If you need to run applications on GPU, visit the documentation for the legacy cluster.
- Multiple flavors of JupyterLab (scipy, tensorflow, all-spark, and more)
- JupyterHub with GitHub authentication
- RStudio, with a complementary Shiny server
- VisualStudio Code server
- Tensorflow or PyTorch on Nvidia GPU (with JupyterLab or VisualStudio Code)
- Apache Flink cluster for streaming applications
- Or any program installed in a Docker image!
DSRI is a computing infrastructure, built and used to run data science workloads.
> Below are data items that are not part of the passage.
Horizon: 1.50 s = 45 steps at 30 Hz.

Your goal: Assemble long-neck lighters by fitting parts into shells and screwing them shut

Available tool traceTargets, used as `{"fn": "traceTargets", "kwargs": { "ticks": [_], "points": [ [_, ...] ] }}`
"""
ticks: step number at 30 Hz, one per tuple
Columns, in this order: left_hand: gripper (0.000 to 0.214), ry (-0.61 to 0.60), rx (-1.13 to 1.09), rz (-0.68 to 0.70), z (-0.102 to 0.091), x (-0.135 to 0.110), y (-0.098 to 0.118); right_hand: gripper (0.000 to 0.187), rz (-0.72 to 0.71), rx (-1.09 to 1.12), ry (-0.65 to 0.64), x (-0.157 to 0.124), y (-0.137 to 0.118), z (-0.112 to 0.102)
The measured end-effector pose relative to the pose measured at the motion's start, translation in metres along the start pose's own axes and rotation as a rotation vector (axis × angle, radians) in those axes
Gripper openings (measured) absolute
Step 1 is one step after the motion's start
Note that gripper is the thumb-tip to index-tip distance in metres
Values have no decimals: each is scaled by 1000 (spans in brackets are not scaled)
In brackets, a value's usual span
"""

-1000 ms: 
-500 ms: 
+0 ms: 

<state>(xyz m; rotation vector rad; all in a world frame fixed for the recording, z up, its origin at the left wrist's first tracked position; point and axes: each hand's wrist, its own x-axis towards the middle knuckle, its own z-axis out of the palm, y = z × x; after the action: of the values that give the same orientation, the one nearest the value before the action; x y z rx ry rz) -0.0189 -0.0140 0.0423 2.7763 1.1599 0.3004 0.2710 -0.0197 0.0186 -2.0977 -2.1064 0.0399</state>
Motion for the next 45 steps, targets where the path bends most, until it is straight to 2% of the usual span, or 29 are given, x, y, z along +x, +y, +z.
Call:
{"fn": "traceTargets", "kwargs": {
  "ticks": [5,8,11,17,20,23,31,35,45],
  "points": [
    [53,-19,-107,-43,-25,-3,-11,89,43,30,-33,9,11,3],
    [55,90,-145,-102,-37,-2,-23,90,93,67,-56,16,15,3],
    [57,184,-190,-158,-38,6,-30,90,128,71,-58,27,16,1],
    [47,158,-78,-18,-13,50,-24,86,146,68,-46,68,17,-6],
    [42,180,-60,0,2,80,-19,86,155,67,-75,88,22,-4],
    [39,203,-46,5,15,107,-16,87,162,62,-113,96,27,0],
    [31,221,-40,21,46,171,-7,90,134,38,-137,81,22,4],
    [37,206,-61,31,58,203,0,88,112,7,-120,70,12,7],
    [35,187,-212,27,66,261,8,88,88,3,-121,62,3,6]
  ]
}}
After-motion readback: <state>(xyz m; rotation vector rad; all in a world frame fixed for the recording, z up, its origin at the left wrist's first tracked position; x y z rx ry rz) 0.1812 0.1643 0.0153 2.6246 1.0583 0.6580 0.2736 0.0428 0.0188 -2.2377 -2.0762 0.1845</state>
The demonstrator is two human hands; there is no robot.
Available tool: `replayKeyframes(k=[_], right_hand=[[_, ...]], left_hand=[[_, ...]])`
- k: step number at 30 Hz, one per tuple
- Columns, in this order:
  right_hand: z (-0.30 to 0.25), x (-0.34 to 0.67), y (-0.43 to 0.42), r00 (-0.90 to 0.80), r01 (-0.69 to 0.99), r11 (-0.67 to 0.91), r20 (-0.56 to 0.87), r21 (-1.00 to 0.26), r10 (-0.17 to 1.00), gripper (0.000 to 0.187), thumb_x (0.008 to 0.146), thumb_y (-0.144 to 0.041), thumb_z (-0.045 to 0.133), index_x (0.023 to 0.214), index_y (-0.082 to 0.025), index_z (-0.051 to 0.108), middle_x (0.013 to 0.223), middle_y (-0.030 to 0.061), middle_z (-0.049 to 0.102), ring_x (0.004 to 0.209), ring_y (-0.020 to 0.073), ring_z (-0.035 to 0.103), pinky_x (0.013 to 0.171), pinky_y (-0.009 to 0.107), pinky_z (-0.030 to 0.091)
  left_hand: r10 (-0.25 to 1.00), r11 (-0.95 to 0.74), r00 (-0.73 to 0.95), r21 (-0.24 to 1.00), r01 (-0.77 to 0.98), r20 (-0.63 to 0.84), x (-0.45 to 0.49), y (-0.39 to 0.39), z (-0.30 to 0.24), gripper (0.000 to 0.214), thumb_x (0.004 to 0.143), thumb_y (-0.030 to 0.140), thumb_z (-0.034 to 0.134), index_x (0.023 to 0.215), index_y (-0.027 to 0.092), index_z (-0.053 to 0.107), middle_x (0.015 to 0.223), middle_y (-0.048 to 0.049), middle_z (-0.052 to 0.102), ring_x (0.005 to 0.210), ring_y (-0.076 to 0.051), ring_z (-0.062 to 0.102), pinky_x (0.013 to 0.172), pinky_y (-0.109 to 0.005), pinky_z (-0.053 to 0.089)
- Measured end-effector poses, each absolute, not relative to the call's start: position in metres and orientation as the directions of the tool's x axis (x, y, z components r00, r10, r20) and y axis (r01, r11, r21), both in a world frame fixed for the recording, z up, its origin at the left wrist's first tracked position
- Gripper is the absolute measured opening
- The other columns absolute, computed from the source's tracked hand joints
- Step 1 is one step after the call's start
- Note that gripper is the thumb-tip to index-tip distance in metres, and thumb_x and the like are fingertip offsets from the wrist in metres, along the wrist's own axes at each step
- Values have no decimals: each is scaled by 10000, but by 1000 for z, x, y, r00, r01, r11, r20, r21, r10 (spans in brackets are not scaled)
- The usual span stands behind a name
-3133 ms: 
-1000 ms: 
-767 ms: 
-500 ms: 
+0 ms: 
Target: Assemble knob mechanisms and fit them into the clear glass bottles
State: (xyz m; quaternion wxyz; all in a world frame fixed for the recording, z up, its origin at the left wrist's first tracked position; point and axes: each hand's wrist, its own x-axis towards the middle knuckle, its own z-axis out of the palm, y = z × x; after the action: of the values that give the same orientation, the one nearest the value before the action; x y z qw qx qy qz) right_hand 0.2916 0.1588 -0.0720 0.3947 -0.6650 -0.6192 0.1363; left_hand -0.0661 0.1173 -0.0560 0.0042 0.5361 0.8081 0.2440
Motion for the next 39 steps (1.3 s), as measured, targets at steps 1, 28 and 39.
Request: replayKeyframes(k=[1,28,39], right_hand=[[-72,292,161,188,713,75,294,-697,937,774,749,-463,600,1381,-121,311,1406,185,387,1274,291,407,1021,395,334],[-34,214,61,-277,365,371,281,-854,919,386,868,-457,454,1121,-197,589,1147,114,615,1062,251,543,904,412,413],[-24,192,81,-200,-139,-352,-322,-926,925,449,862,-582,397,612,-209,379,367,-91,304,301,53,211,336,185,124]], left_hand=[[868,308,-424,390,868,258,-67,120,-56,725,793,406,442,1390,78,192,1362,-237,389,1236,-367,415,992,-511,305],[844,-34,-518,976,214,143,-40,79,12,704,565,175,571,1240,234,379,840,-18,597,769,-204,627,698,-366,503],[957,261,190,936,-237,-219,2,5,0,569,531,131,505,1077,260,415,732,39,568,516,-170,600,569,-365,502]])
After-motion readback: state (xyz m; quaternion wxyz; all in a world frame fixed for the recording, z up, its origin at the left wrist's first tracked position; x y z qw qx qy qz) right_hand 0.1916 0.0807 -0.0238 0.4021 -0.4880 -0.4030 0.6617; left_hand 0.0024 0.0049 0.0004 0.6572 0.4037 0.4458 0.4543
DSRI stores data in a persistent manner, but all data stored on the DSRI is susceptible to be altered by the workloads you are running, and we cannot guarantee its immutability.
Always keep a safe copy of your data outside the DSRI. And don't rely on the DSRI for long term storage.
- Since DSRI can only be accessed when on the physical UM network or using the UM VPN, deployed services will not be available on the public Internet 🔒
- All activities must be legal in basis. You must closely examine and abide by the terms and conditions of any data, software, or web service that you use as part of your work 📜
Request an account
If you are working at Maastricht University, see this page to request an account, and run your services on the DSRI.
Here is a diagram providing a simplified explanation of how the DSRI works, using popular data science applications as examples (JupyterLab, RStudio, VSCode server)
- OKD 4.6 (Open Source version of RedHat OpenShift) to run services and jobs.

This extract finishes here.